Statement from the College of Bishops

27 January 2014

The College of Bishops met on 27th January, 2014 to begin a process of reflection on the issues raised by the Pilling Report (GS 1929). The College expressed appreciation to Sir Joseph Pilling and to all members of the working party for the work they have done on behalf of the Church.

We are united in welcoming and affirming the presence and ministry within the Church of gay and lesbian people, both lay and ordained. We are united in acknowledging the need for the Church to repent for the homophobic attitudes it has sometimes failed to rebuke and affirming the need to stand firmly against homophobia wherever and whenever it is to be found.

We are united in seeking to be faithful to the Scriptures and the tradition of the Church and in seeking to make a loving, compassionate and respectful response to gay men and women within Church and society.

We recognise the very significant change in social attitudes to sexuality in the United Kingdom in recent years.

We recognise also the strongly held and divergent views reflected in the Pilling Report, across the Anglican Communion and in the Church of England. We acknowledge that these differences are reflected also within the College of Bishops and society as a whole.

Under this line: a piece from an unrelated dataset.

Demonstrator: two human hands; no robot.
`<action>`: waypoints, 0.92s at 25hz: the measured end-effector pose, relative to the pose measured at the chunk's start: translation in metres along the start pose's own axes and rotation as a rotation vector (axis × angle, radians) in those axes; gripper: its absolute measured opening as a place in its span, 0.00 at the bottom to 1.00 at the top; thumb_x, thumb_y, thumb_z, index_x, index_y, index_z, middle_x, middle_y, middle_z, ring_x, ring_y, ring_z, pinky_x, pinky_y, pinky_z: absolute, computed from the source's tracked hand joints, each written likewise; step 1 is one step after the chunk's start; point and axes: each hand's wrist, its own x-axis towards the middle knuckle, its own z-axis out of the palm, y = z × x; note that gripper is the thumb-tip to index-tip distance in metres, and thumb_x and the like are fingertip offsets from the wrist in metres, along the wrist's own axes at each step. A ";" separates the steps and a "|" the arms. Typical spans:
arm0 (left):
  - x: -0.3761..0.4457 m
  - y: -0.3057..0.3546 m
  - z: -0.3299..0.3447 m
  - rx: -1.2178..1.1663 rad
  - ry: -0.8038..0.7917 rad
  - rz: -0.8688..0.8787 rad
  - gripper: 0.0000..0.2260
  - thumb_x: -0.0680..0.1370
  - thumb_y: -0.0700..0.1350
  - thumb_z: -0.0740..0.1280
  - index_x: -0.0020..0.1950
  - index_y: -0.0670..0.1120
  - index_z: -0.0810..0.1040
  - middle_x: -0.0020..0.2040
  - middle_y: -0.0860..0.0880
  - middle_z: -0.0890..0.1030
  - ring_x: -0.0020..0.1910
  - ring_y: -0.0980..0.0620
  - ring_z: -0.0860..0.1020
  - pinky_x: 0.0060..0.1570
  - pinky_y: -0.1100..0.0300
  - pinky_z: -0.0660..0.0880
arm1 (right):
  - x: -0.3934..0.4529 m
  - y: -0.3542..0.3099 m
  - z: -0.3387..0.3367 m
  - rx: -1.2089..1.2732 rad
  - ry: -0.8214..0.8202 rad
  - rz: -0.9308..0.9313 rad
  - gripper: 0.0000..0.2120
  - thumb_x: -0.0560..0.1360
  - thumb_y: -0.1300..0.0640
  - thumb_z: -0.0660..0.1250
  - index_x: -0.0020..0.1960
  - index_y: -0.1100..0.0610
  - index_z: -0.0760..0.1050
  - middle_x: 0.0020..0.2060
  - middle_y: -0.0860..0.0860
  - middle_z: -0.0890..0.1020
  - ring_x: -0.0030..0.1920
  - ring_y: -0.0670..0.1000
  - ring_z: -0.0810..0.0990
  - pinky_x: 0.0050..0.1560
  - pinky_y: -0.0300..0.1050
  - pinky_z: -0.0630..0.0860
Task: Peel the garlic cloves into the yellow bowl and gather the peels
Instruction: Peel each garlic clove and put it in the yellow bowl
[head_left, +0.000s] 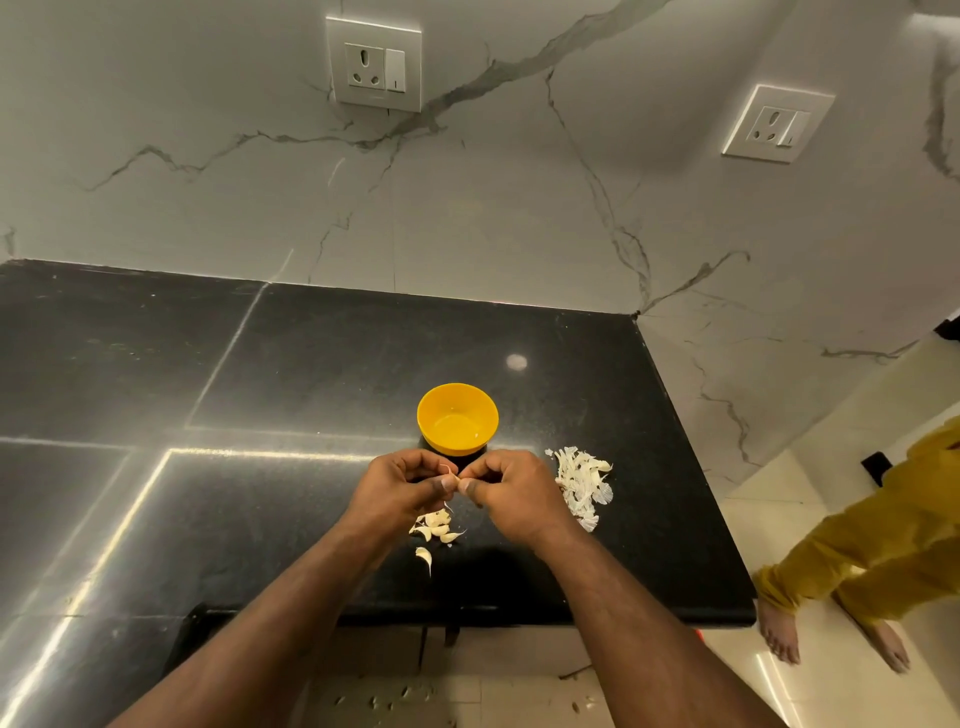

We accept the recommendation of the Pilling Report that the subject of sexuality, with its history of deeply entrenched views, would best be addressed by facilitated conversations, ecumenically, across the Anglican Communion and at national and diocesan level and that this should continue to involve profound reflection on the interpretation and application of Scripture. These conversations should set the discussion of sexuality within the wider context of human flourishing.

We have together asked the Archbishops to commission a small group to design a process for these conversations and additional materials to support and enable them. We hope that the outline for the process and the additional materials will be approved by the House of Bishops in May.

We acknowledge that one of the challenges we face is to create safe space for all those involved to be honest about their own views and feelings. This has not always happened and it must do so in the future. We recognise that we will not all agree and that this process is in part committed to seeking good disagreement that testifies to our love for one another across the church in obedience to Christ

As the Archbishops noted in November, the Pilling report is not a new policy statement from the Church of England and we are clear that the Church of England’s pastoral and liturgical practice remains unchanged during this process of facilitated conversation.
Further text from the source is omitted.